ASSIGNMENT: The required output is the lines below from the line containing "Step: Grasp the" to the line containing "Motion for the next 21", inclusive, retyped exactly. No other lines belong in it.

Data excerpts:
= = = =

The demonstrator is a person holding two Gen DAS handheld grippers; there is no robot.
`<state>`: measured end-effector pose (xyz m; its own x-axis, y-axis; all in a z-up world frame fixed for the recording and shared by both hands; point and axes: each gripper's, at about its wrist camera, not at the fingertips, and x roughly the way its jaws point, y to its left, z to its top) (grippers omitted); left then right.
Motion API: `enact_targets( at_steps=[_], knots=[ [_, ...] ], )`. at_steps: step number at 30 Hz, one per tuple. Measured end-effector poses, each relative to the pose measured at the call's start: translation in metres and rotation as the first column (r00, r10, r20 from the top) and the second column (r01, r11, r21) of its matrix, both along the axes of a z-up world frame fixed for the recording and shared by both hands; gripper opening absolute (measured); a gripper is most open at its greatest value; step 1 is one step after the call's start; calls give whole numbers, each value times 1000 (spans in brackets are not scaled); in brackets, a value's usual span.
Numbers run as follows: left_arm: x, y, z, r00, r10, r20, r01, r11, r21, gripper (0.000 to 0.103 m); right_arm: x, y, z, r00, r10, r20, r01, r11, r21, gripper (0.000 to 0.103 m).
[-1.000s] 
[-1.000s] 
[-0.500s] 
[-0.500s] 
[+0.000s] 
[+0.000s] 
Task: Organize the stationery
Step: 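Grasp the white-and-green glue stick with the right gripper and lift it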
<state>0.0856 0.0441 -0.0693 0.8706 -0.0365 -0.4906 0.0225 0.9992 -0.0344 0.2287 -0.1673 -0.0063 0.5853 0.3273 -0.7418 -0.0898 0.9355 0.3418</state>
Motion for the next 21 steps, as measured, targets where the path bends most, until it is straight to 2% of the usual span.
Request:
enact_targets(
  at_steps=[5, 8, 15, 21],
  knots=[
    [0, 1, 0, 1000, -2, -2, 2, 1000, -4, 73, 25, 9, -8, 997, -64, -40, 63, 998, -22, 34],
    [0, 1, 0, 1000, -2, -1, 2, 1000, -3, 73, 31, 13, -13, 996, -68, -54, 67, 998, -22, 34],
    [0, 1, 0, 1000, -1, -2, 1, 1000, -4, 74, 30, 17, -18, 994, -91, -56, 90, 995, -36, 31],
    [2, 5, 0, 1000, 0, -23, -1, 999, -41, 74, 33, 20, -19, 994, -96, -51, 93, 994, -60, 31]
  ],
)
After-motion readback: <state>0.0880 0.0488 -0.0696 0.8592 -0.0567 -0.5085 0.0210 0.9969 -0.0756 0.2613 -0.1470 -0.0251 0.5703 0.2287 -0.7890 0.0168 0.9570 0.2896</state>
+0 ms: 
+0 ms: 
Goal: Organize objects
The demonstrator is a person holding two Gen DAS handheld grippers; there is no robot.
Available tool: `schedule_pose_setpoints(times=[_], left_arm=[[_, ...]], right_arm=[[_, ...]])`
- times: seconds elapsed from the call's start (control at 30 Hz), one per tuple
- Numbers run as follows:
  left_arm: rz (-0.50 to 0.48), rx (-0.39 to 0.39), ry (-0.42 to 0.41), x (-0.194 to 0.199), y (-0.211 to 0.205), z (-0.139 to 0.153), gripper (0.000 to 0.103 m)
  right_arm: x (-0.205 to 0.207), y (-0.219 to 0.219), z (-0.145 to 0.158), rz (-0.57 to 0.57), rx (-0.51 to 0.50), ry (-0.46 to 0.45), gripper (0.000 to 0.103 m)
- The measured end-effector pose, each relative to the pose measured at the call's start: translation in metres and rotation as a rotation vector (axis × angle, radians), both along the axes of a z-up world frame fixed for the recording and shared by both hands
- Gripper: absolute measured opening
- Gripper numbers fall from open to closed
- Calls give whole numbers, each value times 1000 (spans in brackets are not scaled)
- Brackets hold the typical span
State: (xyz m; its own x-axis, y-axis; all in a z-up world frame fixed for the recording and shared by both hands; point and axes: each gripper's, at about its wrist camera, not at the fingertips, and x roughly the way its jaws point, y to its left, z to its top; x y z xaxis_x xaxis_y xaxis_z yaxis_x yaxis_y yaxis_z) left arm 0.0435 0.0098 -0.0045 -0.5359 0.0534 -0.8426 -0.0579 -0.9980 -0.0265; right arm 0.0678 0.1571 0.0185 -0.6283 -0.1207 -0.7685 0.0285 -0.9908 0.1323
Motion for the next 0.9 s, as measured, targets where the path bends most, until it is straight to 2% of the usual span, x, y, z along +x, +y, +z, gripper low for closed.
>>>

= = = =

TASK RESPONSE:
Step: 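Grasp the white-and-green glue stick with the right gripper and lift it
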<state>0.0856 0.0441 -0.0693 0.8706 -0.0365 -0.4906 0.0225 0.9992 -0.0344 0.2287 -0.1673 -0.0063 0.5853 0.3273 -0.7418 -0.0898 0.9355 0.3418</state>
Motion for the next 21 steps, as measured, targets where the path bends most, until it is straight to 2% of the usual span.

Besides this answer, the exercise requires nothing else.